=== Your goal ===
Of all the lines in the entries, how many carry the word "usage"? The reply is that number and no more.

----

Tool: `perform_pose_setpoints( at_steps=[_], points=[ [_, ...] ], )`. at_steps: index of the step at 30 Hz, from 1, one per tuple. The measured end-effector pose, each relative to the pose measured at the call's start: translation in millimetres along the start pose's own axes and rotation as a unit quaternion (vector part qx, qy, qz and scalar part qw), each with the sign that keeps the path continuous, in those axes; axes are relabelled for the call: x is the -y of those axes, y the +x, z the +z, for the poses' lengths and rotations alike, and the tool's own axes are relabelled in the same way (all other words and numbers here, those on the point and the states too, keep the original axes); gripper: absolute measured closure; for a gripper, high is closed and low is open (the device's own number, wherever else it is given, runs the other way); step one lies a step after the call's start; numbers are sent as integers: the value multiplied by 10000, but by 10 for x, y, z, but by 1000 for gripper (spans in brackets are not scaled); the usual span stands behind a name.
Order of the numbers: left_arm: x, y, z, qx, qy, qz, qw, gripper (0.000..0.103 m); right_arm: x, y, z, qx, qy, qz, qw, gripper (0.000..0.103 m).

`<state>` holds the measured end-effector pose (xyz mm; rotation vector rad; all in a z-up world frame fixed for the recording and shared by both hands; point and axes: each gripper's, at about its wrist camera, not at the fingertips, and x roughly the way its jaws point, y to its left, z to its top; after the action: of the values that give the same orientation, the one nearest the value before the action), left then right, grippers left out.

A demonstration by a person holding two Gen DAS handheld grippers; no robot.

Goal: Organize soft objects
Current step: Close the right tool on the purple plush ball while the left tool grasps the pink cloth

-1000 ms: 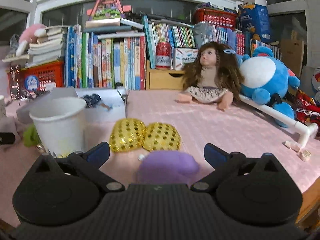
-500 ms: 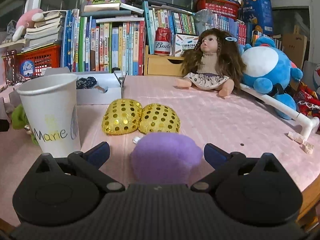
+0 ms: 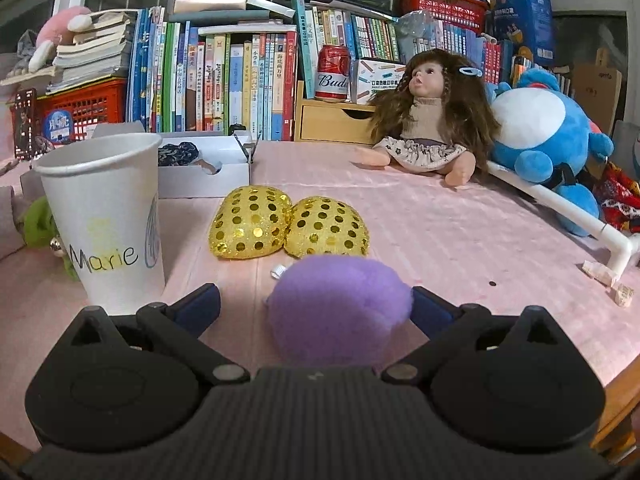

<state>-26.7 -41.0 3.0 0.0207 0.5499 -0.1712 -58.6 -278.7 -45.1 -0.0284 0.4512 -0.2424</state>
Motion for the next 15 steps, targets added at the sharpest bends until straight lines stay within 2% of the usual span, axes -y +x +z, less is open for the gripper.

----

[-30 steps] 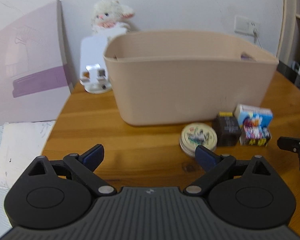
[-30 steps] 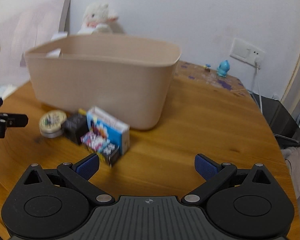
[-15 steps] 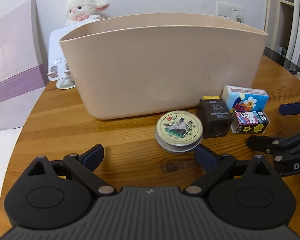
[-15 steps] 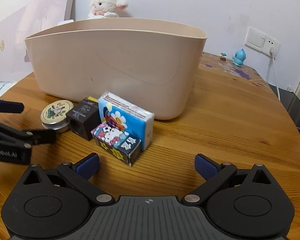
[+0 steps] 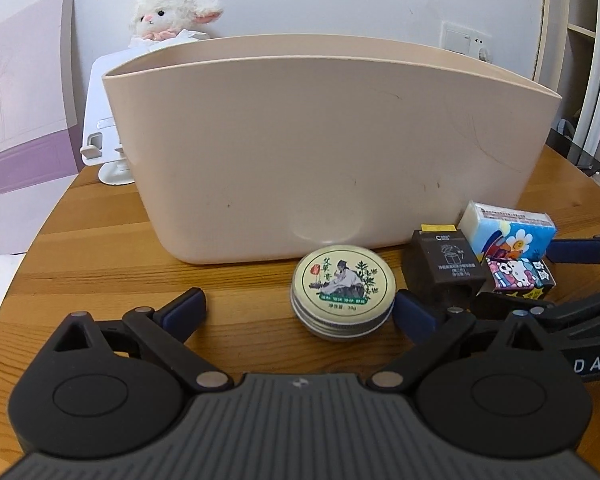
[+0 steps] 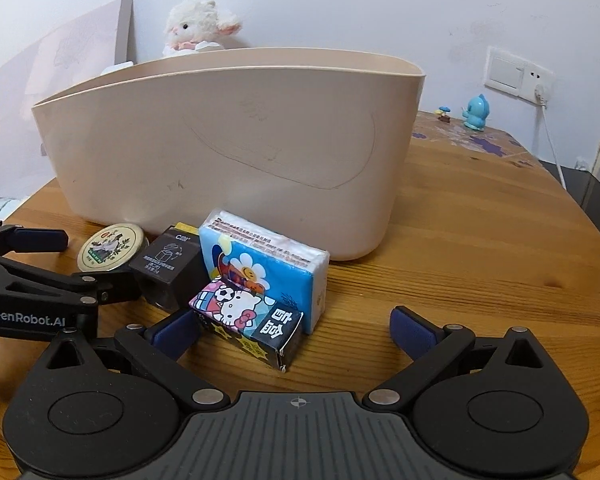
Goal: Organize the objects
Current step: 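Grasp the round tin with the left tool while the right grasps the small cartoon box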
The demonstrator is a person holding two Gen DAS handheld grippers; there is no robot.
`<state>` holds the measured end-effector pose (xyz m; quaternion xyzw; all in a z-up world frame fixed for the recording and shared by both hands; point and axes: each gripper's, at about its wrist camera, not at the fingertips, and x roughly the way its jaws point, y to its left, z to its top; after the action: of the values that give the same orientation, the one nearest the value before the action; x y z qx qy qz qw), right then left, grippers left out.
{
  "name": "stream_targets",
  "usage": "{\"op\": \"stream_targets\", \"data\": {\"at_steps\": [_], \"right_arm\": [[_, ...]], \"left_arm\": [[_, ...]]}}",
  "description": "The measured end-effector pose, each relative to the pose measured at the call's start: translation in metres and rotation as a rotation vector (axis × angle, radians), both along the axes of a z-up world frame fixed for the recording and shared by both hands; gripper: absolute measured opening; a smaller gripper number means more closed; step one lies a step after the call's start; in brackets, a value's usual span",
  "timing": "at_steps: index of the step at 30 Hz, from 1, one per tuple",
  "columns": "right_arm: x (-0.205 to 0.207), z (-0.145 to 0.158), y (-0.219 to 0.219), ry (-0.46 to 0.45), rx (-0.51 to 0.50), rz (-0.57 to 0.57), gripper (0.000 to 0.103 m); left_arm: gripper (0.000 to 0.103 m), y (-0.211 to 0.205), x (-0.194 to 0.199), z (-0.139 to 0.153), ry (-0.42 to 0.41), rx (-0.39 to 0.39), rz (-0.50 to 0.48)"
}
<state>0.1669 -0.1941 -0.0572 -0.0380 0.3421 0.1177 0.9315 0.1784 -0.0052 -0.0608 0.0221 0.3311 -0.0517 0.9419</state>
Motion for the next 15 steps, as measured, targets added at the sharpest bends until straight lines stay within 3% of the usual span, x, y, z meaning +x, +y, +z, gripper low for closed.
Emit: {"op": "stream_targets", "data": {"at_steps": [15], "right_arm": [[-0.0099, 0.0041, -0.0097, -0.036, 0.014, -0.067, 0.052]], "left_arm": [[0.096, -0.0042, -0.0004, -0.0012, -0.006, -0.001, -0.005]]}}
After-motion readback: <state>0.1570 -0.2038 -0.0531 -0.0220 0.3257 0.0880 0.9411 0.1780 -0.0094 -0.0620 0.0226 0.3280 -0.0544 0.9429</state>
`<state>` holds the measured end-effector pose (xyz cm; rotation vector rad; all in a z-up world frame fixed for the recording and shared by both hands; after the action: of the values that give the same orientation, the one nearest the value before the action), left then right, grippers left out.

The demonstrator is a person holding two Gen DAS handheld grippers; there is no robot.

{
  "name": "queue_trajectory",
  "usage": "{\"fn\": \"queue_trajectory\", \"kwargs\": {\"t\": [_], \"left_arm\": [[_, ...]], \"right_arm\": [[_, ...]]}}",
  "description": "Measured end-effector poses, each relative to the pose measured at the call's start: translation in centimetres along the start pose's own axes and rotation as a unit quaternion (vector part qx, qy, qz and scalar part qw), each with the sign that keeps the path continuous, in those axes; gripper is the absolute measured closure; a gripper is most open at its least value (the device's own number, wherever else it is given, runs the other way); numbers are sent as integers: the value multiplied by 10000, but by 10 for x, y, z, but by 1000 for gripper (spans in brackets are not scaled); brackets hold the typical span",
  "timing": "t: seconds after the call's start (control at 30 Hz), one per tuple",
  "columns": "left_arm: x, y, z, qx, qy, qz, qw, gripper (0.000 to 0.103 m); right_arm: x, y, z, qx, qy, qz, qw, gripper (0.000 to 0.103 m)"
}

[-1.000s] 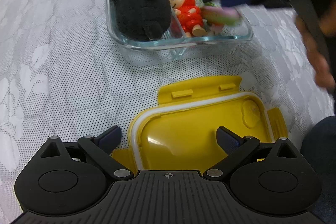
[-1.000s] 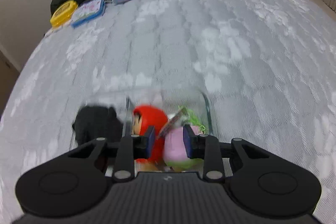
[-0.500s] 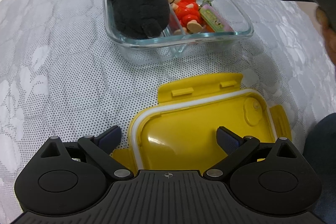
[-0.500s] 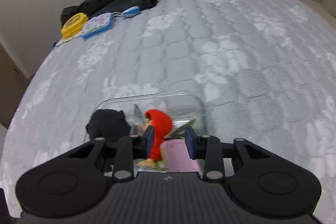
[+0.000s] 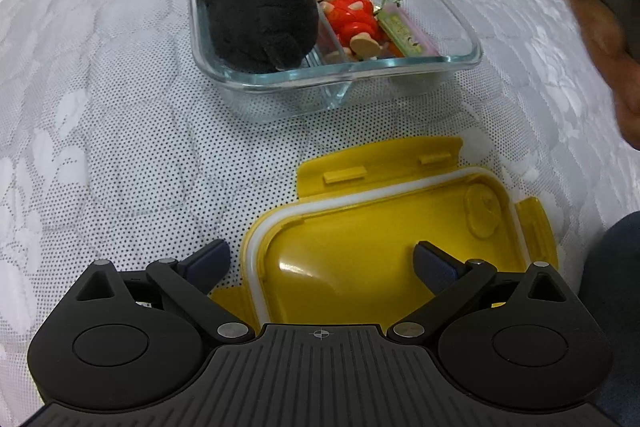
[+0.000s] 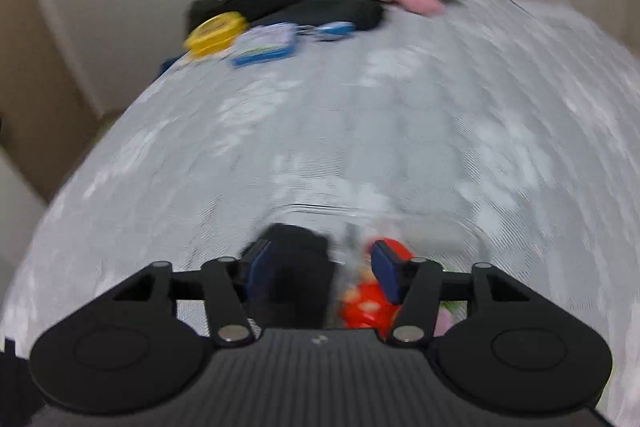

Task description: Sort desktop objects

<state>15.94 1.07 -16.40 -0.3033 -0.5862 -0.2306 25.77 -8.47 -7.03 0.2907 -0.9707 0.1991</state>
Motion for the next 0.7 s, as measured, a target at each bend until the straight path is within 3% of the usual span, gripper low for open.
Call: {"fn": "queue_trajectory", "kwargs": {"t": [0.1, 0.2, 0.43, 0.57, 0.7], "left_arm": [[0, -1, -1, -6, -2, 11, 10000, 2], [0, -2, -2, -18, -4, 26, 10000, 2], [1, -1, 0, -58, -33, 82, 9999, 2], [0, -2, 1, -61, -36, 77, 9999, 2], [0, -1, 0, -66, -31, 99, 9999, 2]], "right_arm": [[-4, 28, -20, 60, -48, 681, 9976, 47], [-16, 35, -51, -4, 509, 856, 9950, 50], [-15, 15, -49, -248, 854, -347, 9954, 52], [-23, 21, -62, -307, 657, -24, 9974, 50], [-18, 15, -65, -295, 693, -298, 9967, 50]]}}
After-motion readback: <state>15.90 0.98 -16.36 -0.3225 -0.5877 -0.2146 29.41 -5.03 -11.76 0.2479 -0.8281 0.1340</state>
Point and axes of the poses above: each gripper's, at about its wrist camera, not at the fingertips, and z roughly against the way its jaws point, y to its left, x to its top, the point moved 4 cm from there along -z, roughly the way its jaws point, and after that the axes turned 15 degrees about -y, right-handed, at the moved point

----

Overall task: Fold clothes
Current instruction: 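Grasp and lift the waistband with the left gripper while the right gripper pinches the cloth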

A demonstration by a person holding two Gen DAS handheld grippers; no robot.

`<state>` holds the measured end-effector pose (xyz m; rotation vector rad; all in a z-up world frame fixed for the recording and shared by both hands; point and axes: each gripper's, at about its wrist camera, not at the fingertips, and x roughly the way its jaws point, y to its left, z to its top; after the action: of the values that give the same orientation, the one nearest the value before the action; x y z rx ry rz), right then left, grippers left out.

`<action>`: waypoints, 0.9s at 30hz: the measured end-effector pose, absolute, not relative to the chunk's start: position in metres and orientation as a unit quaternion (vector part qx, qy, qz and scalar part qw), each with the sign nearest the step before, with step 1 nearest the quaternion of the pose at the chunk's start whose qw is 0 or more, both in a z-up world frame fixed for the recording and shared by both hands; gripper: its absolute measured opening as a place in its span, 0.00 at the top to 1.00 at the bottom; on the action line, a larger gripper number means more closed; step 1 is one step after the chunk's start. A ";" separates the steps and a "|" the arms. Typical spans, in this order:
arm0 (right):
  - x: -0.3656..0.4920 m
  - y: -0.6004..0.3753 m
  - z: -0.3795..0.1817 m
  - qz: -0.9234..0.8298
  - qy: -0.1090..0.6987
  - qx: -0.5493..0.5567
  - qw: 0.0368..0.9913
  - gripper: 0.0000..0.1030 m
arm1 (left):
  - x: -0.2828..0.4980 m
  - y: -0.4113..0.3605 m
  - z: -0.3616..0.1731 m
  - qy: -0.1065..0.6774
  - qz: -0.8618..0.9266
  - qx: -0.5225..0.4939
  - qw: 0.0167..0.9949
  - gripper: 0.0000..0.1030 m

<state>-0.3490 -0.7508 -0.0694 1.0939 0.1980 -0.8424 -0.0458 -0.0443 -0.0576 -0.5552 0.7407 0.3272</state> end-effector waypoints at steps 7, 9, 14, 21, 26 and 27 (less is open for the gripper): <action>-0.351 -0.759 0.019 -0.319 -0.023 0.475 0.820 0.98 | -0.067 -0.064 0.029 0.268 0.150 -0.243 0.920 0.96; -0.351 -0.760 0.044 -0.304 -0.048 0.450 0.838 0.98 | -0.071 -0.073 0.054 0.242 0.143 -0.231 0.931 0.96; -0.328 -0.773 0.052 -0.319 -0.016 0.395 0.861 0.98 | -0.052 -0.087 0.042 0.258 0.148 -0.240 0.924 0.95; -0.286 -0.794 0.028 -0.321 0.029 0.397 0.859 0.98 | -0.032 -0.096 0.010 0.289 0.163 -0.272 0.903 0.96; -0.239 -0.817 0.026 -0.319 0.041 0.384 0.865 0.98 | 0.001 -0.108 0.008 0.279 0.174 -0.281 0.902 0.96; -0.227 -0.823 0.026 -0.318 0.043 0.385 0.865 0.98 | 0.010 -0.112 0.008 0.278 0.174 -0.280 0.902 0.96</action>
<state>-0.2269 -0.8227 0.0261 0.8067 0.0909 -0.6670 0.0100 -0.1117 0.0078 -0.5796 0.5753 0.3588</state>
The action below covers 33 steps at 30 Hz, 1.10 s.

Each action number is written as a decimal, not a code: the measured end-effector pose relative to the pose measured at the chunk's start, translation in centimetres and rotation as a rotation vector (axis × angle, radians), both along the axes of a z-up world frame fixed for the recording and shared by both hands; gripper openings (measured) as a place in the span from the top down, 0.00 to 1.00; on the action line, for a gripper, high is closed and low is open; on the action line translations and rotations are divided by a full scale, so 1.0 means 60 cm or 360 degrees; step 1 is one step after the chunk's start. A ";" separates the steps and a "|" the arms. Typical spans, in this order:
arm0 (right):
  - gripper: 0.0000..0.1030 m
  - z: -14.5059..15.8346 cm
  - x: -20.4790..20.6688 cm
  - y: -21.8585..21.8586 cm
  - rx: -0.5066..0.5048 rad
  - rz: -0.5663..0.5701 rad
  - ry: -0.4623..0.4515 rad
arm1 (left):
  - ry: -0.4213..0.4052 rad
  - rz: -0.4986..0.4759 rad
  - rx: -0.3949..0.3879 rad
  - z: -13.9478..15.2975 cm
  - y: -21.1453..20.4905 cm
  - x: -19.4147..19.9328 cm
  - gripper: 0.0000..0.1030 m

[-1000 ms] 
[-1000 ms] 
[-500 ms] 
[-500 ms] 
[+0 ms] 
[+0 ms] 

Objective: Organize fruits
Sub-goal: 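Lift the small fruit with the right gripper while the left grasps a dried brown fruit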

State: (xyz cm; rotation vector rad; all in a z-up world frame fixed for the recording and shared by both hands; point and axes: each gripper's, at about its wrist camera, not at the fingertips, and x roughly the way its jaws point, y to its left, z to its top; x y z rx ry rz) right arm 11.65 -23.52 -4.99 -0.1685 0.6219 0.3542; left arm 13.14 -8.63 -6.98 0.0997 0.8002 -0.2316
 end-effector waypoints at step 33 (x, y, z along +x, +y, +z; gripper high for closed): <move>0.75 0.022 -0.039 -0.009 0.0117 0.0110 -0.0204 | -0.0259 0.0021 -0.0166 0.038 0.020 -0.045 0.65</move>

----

=== Task output ===
2